Volcan Baru

Den Aufstieg geschafft

„Melvin, let’s go, it’s already quarter to midnight”. Wir machen uns also auf den Weg. Erst eine halbe Stunde Taxifahren bis zum Fuße des Berges, dann 14 Kilometer hoch. Sechs Stunden müssten wir wandern, um unser Ziel, den höchsten Punkt Panamas, zu erreichen. Kalt solle es werden. Alles unter 15 Grad Celsius fällt in Panama unter kalt, also wird’s schon nicht so schlimm werden. Die Spitze des Volcanos wird uns bei guter Sicht Ausblick auf den Pazifischen Ozean wie auch das Karibische Meer bieten.

Ausgestattet mit einem extra Pullover, für den Fall, dass es denn wirklich so kalt werden sollte, und ein paar Erdnüssen sowie Bananen, falls uns die Kräfte ausgehen, wandern wir los. Es ist dunkel. So dunkel, dass ich nicht einmal mehr meinen Wegbleiter sehe, sobald er ein paar Meter zurückliegt. Die erste Pause. Das erste Säckchen Erdnüsse. „It’s a bit chilly, right?“ meint er mit diesem einzigartigen französischen Akzent, als ich meinen Pullover auspacke. Wir beenden die Pause. Keine Ahnung wie weit wir schon gekommen sind. Mein GPS funktioniert nicht und Schilder gibt’s auch nicht. Eine halbe Stunde später, die nächste Pause. Die erste Banane. Mittlerweile ist es wirklich kalt. Darum dauert diese Pause auch nur halb so lang. Als wir bei einer Raststation (weder Landzeit noch Rosenberger, sondern die Art mit Bank und Tisch) vorbeikommen, können wir das erste Mal einen Blick auf die Spitze erhaschen. Oder zumindest leuchten da hoch oben ein paar Lichter. Soweit wird’s also nicht mehr sein. Zwei Uhr fünfunddreißig, genug Zeit also, zum Sonnenaufgang oben zu sein. Die matschige Straße wird jetzt immer mehr zu einem mit Hinkelsteinen übersäten Pfad. Auch von dem Licht ist nichts mehr zu sehen. Vielleicht haben wir ja doch noch ein gewaltiges Stück vor uns. Sind ja auch erst 3 Stunden. Es ist jetzt WIRKLICH kalt. Auch wird unser Tempo langsamer, da im fünf-Minuten-Takt einer von uns beiden ausrutscht. Der Weg wird steiler und kurviger, der Untergrund rutschiger. Kleine Kurve, große Kurve, kleine Kurve, und so weiter.  Und da ist es plötzlich: Nach einer unscheinbaren Kurve eine gigantische Ansammlung an Türmen deren rote Scheinwerfer den Nachthimmel erleuchten.

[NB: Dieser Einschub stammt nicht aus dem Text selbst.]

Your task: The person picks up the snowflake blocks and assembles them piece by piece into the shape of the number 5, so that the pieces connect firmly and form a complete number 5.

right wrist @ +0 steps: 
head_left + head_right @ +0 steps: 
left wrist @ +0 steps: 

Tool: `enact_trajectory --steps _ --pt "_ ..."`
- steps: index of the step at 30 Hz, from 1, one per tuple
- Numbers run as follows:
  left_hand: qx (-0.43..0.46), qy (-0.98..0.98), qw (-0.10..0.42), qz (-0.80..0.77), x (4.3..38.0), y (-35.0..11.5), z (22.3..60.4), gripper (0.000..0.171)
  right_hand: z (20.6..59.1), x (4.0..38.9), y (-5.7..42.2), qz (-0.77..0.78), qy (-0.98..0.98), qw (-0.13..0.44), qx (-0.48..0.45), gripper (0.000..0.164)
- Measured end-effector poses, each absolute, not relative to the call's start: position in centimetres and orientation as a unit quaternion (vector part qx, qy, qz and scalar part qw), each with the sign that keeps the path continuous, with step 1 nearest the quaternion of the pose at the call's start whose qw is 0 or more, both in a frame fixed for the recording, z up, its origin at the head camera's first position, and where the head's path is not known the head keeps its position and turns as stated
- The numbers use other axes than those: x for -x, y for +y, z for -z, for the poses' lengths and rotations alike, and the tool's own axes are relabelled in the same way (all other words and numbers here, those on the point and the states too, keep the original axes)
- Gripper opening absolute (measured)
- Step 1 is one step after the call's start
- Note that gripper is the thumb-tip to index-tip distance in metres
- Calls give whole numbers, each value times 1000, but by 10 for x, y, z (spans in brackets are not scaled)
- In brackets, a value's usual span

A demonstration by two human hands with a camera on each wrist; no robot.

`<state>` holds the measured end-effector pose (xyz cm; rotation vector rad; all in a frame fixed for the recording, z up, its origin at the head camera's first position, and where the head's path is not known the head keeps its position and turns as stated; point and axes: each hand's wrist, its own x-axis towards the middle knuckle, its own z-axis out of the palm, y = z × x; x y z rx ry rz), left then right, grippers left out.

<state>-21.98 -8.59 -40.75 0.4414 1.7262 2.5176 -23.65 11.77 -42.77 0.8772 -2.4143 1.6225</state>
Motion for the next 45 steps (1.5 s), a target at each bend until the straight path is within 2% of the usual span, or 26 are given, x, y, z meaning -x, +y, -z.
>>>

Sieht irgendwie bedrohlich aus.

Melvins Unterschlupf

„OH MY GOD, jakob, do you still have the ring?” Viel zu lange braucht mein nicht Fantasy-geschultes Gehirn, um diese „Herr der Ringe“ – Anspielung zu verstehen. Weit sollte es jedenfalls nicht mehr sein bis nach Mordor. Auch erinnert mein Gehumpel und der Einsatz meiner Hände um nicht ein vierzehntes Mal hinzufallen vermutlich tatsächlich an den kleinen Gollum. Wir erreichen also dieses Camp. Irgendwas mit Radiomasten oderso, mehr kann ich dem spanischen Wegweiser nicht entnehmen.  Drei Uhr siebenundvierzig. Um sechs geht die Sonne auf. Gut, dass wir auf die letzte Pause verzichtet haben. Hätte sonst knapp werden können. Das Thermometer zeigt drei Grad an. Meine dünne Stoffhose weht im Wind. In Mittelamerika werde ich keine warme Kleidung brauchen, dachte ich. Wir verkriechen uns in eine dieser Baracken. Sie werden wohl bald einen weiteren Masten dazu bauen. Irgendwie müssen wir noch zwei Stunden totschlagen. Melvin ist müde und beschließt sich ein Bett zu bauen. Nach fünf Minuten höre ich ihn schnarchen. Wie kann er bei dieser Eiseskälte schlafen? Immer wieder nicke auch ich ein, werde jedoch vom Geräusch der Banane aufgeweckt, die mir aus der Hand fällt. Nach gefühlt Jahren des Zitterns wird es langsam hell und wir beschließen, den letzten Anstieg in Angriff zu nehmen. Und tatsächlich, bei aufgegangener Sonne erkennt man den Pazifik, wie auch karibische Inselgruppen.